Your objective —
The reply should hold every line of the listing exactly, and none of its images.

Supplied material —
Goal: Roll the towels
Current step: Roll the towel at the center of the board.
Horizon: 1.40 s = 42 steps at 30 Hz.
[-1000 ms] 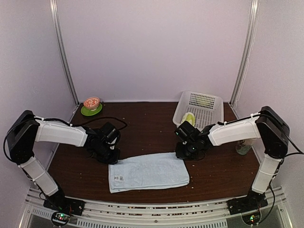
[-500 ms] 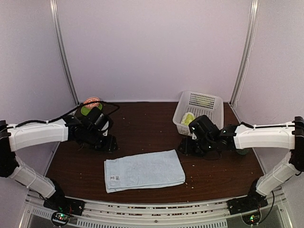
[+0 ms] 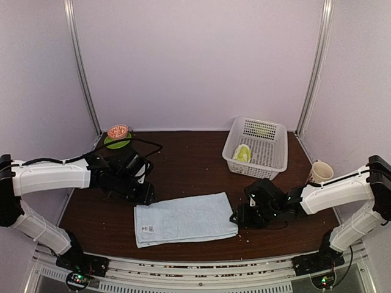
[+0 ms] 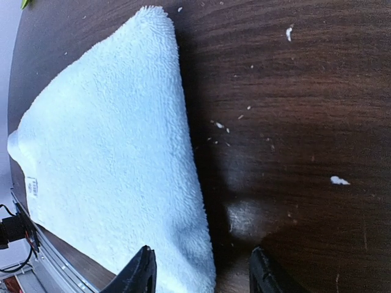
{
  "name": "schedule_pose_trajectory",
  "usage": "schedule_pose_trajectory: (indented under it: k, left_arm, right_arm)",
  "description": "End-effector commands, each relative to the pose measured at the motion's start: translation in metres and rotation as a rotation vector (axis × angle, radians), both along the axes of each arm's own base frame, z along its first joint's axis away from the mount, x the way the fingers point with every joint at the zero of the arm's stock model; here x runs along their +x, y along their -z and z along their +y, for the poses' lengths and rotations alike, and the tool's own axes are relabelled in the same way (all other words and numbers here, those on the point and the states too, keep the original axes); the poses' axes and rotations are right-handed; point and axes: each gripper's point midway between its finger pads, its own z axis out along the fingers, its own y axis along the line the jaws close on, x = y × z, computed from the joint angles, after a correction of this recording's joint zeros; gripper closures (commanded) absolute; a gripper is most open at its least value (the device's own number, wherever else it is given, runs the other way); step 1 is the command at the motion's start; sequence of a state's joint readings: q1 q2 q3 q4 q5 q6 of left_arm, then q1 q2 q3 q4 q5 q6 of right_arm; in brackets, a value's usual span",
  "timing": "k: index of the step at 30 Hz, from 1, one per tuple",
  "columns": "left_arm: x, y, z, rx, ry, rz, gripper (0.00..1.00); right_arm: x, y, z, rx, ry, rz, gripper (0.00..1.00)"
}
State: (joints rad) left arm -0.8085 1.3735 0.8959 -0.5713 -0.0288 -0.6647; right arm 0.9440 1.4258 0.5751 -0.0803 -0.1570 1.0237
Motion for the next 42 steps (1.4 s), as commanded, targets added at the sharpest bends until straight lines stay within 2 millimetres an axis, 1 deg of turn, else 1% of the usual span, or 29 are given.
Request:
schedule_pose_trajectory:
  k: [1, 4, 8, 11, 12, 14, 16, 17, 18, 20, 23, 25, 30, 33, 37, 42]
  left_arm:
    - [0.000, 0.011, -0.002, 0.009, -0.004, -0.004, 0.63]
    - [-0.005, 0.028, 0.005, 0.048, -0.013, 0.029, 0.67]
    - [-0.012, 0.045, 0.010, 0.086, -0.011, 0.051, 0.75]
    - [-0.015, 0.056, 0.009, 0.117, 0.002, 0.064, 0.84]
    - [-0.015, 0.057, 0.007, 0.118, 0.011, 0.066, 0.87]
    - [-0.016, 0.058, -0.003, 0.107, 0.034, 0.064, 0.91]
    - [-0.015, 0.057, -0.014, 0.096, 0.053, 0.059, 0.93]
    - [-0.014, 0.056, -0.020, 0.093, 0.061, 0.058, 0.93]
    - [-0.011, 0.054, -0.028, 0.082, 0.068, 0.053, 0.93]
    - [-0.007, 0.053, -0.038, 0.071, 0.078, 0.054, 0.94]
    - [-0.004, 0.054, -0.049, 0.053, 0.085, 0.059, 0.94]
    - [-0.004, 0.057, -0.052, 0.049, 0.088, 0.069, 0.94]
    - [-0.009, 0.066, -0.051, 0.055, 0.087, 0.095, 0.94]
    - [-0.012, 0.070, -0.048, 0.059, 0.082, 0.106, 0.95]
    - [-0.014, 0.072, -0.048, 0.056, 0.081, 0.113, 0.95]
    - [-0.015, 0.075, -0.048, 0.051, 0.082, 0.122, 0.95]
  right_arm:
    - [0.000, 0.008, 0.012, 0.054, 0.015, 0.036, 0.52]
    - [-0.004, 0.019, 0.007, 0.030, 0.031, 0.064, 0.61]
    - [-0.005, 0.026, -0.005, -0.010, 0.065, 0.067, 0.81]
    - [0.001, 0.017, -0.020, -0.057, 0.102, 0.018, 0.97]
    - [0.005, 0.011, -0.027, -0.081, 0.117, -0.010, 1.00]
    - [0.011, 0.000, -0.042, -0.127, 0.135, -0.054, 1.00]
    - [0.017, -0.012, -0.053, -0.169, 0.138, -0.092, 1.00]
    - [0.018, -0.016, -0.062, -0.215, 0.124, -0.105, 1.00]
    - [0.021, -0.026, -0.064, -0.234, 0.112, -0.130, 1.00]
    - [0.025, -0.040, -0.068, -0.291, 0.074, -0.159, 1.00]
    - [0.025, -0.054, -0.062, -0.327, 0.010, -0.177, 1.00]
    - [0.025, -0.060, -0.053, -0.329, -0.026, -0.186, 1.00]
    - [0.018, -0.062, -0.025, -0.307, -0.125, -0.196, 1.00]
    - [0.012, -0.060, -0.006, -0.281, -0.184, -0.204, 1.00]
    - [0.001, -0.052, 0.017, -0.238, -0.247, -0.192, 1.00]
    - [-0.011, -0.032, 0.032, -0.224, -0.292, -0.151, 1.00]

Your solution —
Goal: Roll the towels
Current step: Roll the towel at the center of the board.
Horizon: 1.40 s = 42 steps at 30 Hz.
[-1000 ms] 
[-500 ms] 
[+0 ms] 
[+0 ms] 
{
  "name": "schedule_pose_trajectory",
  "usage": "schedule_pose_trajectory: (indented under it: k, left_arm, right_arm)",
  "description": "End-effector commands, each relative to the pose measured at the motion's start: translation in metres and rotation as a rotation vector (axis × angle, radians), both along the axes of each arm's own base frame, z along its first joint's axis away from the mount, x the way the fingers point with every joint at the zero of the arm's stock model; here x runs along their +x, y along their -z and z along their +y, for the poses' lengths and rotations alike, and the tool's own axes are relabelled in the same way (all other words and numbers here, those on the point and the states too, keep the original axes); the poses' axes and rotations are right-handed; point and axes: each gripper's point midway between its finger pads, its own z axis out along the fingers, its own y axis along the line the jaws close on, x = y × z, computed from the joint angles, after a correction of this recording's joint zeros; gripper closures (commanded) absolute; a gripper is most open at its least value (the device's own number, wherever else it is given, runs the other way); step 1 is the command at the motion's start; sequence of a state's joint readings: q1 q2 q3 q4 q5 q6 of left_arm, then q1 q2 q3 q4 q5 q6 of right_arm; in brackets, a value's usual span",
  "timing": "k: index of the step at 30 Hz, from 1, one per tuple",
  "columns": "left_arm: x, y, z, rx, ry, rz, gripper (0.00..1.00); right_arm: x, y, z, rx, ry, rz, gripper (0.00..1.00)"
}
State: (joints rad) left arm -0.8085 1.3735 0.8959 -0.5713 -0.0288 -0.6647; right arm 0.9440 1.4258 0.5751 -0.0803 -0.1570 1.0237
Motion for the next 42 steps (1.4 s), as commanded, targets added at the sharpest bends until straight lines stay within 2 millimetres an axis, 1 deg of turn, else 1% of the usual span, or 29 are given.
Request:
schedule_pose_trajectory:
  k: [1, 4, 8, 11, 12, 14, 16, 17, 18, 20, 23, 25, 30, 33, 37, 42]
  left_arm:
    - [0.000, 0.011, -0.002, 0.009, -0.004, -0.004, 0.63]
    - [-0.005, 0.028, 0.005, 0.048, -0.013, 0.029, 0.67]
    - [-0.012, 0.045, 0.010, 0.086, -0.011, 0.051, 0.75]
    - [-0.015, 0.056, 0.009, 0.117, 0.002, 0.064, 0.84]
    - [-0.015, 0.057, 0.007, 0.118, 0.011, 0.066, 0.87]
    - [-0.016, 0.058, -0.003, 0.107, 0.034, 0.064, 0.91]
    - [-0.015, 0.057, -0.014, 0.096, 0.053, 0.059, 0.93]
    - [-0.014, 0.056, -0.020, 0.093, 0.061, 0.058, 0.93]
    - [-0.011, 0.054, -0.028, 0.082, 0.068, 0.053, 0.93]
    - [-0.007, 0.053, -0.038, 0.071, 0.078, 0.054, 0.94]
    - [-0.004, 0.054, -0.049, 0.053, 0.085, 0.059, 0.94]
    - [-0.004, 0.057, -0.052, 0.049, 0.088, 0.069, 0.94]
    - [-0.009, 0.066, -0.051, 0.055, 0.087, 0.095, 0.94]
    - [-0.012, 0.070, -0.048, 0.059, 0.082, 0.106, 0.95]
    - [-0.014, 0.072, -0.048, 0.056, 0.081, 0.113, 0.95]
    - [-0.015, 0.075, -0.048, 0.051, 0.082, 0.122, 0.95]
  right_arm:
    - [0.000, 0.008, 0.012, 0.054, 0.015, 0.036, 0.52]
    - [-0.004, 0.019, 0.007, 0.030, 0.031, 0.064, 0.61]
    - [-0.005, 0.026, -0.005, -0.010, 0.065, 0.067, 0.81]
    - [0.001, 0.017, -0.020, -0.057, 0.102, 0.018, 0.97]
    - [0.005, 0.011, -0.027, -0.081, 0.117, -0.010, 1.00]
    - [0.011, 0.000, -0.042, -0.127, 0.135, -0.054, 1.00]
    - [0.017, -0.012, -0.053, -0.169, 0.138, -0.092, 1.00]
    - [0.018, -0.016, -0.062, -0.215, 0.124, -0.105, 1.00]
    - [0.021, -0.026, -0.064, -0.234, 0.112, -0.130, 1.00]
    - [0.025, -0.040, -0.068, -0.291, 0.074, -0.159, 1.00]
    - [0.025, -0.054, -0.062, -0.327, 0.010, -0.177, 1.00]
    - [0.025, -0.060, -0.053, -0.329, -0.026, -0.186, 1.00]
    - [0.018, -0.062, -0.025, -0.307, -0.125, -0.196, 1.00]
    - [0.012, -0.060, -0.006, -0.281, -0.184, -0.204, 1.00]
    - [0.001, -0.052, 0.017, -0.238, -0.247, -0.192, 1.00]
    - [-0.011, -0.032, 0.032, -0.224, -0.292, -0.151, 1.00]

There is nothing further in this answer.